Could you please count how many lines in the data below hold the string "right"? Reply with only the number.

Records:

┌──

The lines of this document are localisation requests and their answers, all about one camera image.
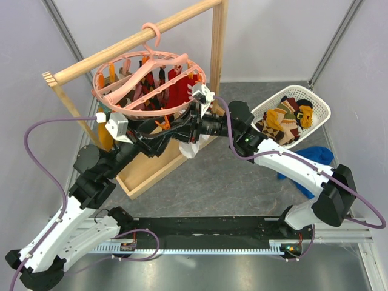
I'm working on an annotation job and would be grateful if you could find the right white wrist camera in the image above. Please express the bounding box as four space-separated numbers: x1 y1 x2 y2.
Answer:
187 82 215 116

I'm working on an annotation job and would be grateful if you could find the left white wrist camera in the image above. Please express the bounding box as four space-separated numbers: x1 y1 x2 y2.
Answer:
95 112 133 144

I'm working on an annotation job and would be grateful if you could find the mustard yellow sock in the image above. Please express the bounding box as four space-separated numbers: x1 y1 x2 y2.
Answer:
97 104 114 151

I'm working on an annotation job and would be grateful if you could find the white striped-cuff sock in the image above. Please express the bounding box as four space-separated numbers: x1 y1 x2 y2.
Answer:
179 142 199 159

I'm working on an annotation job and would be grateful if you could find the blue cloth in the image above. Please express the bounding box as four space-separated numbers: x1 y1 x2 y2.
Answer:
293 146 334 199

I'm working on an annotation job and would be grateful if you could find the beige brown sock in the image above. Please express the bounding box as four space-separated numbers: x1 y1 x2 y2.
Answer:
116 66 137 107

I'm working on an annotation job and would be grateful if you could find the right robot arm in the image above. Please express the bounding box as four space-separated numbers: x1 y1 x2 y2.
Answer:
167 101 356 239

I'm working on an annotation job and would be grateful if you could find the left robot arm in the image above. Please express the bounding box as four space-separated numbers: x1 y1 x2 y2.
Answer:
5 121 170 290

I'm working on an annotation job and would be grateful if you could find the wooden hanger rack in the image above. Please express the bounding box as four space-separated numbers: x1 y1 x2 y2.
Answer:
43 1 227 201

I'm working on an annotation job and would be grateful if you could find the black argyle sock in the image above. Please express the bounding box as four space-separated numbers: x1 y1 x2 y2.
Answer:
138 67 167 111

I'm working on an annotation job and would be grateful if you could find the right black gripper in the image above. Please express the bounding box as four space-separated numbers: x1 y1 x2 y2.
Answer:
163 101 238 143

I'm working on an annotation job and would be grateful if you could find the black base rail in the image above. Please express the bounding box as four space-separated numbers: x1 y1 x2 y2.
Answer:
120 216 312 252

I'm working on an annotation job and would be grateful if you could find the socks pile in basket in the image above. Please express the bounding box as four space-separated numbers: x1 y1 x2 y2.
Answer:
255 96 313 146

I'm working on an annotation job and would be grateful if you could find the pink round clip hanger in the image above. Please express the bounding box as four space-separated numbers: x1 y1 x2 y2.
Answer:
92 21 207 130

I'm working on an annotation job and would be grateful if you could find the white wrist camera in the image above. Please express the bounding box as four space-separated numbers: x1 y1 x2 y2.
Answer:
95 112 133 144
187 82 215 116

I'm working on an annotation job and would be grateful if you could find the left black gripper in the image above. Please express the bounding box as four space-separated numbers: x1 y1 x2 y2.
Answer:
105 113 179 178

└──
┌──

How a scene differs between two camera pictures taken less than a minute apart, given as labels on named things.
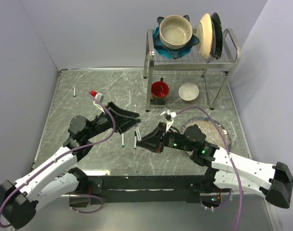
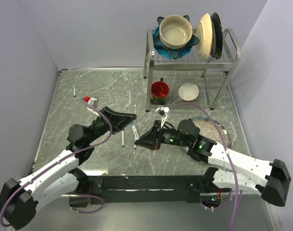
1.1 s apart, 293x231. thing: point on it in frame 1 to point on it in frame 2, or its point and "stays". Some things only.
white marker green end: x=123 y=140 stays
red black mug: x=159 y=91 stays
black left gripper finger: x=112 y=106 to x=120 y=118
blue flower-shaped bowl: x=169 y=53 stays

└──

Answer for this exercise:
3